* [Task goal]:
Find the word "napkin" below. Copy each line that has it.

Data records:
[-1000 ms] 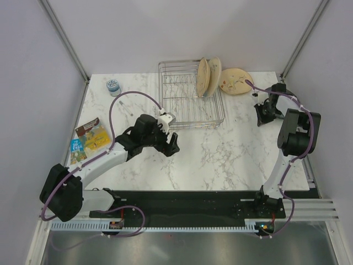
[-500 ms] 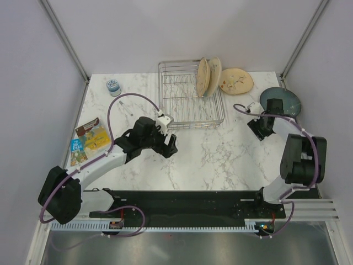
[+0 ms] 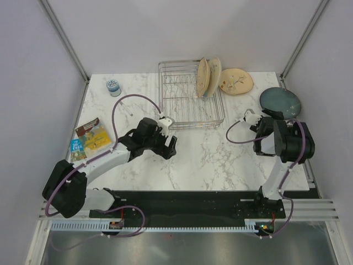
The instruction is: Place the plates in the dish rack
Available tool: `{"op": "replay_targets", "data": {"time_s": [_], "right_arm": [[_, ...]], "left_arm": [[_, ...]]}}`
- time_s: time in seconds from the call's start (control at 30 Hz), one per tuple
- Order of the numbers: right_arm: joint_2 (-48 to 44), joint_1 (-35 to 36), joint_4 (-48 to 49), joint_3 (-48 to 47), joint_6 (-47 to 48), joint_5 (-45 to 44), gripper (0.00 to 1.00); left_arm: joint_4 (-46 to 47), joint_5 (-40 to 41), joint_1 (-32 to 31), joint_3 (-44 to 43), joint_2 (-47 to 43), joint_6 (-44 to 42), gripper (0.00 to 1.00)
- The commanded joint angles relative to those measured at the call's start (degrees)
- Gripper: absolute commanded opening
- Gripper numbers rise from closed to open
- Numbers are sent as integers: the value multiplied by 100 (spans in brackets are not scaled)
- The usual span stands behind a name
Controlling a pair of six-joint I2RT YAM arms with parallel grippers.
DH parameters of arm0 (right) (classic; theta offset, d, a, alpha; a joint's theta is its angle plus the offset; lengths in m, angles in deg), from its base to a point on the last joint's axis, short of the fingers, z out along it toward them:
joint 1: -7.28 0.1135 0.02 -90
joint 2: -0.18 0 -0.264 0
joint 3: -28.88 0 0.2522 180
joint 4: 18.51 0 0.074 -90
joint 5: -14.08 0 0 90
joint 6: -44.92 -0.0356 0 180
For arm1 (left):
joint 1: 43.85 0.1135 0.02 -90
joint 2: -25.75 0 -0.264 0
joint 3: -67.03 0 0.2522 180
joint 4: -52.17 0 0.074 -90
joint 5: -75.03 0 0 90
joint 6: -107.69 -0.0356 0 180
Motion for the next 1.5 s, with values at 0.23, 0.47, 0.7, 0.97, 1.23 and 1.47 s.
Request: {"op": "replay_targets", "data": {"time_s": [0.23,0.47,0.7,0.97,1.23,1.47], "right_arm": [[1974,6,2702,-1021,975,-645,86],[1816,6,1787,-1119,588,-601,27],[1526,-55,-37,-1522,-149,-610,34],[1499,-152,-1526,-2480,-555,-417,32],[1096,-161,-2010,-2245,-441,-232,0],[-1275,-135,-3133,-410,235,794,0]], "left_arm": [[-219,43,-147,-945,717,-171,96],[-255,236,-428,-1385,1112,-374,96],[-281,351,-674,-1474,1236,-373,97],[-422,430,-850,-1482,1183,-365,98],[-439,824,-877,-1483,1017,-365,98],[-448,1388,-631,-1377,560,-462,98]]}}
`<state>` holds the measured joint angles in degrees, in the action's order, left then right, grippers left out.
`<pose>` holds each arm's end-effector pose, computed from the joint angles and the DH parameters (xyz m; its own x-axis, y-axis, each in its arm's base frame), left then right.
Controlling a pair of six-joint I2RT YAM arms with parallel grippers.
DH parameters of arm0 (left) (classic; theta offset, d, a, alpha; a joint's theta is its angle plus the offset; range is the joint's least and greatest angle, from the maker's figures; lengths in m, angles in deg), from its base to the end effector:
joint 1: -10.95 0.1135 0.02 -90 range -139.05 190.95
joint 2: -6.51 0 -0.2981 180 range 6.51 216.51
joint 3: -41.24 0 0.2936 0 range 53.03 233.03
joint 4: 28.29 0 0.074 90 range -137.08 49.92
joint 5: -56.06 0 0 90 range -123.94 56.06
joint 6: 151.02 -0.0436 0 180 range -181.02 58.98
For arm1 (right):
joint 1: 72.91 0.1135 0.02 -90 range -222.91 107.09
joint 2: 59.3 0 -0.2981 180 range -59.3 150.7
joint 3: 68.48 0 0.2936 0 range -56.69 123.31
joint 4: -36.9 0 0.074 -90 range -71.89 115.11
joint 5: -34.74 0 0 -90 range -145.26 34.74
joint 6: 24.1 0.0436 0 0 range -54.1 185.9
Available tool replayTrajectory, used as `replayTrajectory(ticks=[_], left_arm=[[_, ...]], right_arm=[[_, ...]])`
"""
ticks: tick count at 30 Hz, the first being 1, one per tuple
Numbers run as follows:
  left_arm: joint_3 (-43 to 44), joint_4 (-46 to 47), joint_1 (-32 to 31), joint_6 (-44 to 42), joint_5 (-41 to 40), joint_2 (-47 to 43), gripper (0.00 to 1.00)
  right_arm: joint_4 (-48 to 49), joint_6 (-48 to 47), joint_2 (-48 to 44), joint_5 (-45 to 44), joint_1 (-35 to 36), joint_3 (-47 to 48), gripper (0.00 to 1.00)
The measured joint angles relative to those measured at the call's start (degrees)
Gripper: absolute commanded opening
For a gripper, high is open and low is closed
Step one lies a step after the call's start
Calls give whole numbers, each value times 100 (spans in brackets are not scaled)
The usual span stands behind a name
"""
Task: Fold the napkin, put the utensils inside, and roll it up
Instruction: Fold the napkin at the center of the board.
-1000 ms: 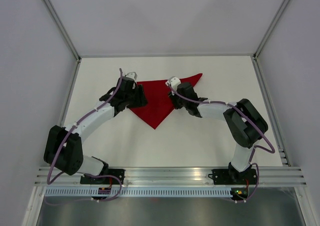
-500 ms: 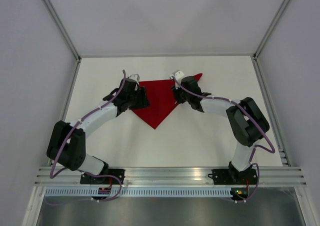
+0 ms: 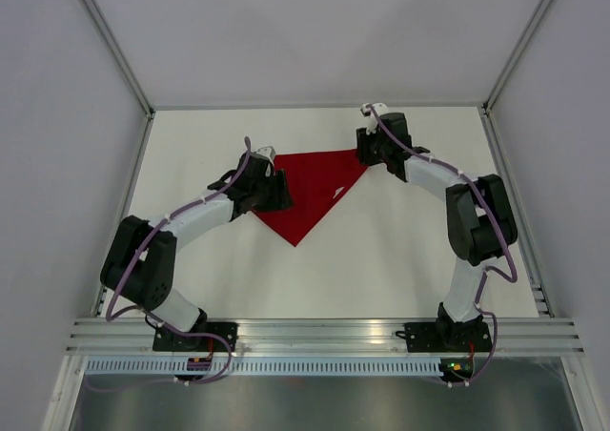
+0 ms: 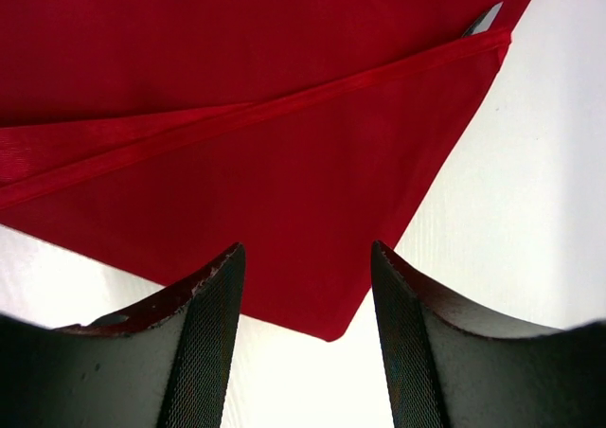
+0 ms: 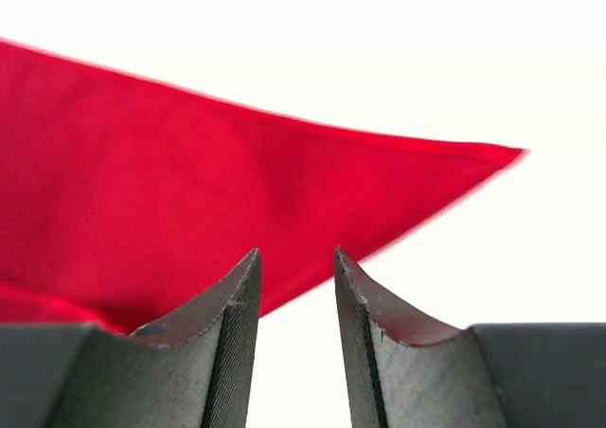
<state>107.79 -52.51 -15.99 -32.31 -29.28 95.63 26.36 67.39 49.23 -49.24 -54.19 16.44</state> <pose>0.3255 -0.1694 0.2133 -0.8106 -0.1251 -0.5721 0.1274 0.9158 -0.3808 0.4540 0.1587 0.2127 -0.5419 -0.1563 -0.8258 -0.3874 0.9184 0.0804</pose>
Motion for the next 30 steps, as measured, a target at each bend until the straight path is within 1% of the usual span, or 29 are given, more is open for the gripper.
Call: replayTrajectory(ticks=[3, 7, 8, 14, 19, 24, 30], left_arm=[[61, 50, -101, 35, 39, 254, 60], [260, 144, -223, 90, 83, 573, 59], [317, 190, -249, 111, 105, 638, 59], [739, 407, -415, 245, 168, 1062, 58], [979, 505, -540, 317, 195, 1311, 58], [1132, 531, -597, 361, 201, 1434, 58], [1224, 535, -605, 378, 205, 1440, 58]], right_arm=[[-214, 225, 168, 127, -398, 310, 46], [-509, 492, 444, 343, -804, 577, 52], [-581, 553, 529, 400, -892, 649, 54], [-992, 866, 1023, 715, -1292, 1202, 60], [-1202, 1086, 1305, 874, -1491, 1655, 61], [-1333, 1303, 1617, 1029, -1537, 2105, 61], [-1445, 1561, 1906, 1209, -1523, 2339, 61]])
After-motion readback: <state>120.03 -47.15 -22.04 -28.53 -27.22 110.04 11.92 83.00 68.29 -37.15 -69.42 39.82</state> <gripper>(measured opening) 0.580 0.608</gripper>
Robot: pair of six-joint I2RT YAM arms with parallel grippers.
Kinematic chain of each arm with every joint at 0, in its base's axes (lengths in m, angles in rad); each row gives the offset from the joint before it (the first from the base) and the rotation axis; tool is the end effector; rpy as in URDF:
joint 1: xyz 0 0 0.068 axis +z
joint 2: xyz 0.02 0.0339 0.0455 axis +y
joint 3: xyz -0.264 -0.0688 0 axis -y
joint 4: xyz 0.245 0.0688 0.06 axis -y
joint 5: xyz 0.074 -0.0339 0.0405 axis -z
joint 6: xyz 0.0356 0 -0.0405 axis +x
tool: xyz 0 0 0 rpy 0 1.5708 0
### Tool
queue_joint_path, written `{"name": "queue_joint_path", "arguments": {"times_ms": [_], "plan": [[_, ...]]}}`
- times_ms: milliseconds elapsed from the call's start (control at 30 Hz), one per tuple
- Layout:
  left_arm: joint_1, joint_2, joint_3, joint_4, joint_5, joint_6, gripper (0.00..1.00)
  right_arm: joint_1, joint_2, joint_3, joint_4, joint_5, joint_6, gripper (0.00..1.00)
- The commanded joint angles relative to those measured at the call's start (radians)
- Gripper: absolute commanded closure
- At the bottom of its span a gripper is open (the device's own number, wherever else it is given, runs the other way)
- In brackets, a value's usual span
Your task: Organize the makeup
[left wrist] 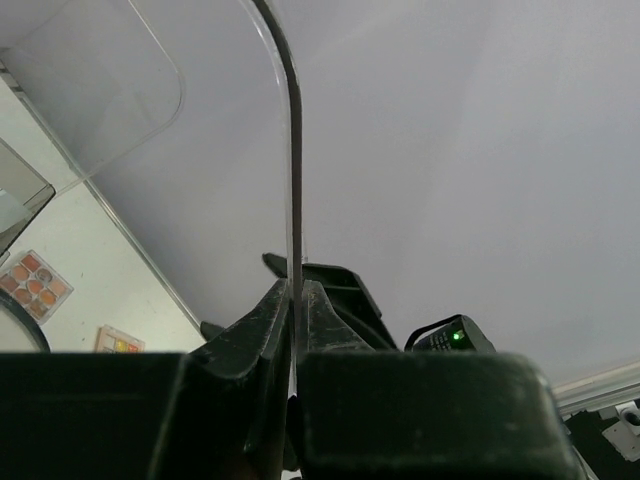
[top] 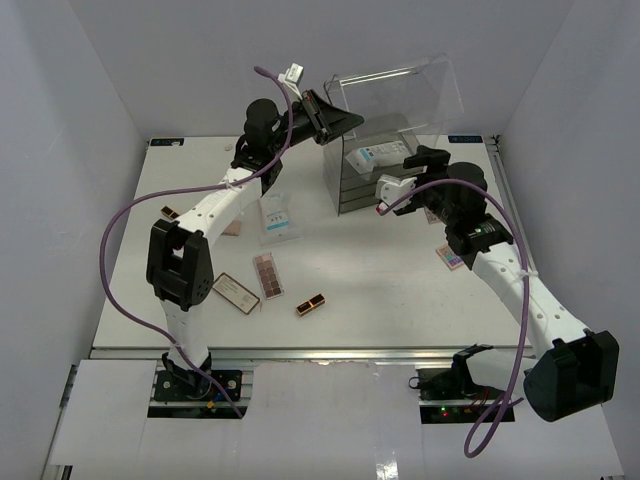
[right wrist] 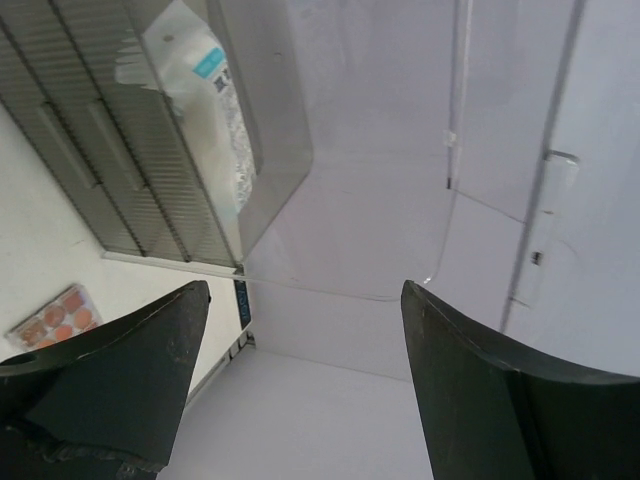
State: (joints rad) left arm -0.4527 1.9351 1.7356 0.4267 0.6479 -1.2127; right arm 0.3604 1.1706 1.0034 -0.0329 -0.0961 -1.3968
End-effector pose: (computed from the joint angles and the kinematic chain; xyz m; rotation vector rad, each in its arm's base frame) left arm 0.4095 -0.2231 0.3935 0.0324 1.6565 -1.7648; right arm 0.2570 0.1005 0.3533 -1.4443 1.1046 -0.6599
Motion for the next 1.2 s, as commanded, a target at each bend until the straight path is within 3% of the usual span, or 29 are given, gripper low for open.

* [Response for this exercise]:
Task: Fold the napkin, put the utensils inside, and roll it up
Instruction: Fold the napkin at the center of the board.

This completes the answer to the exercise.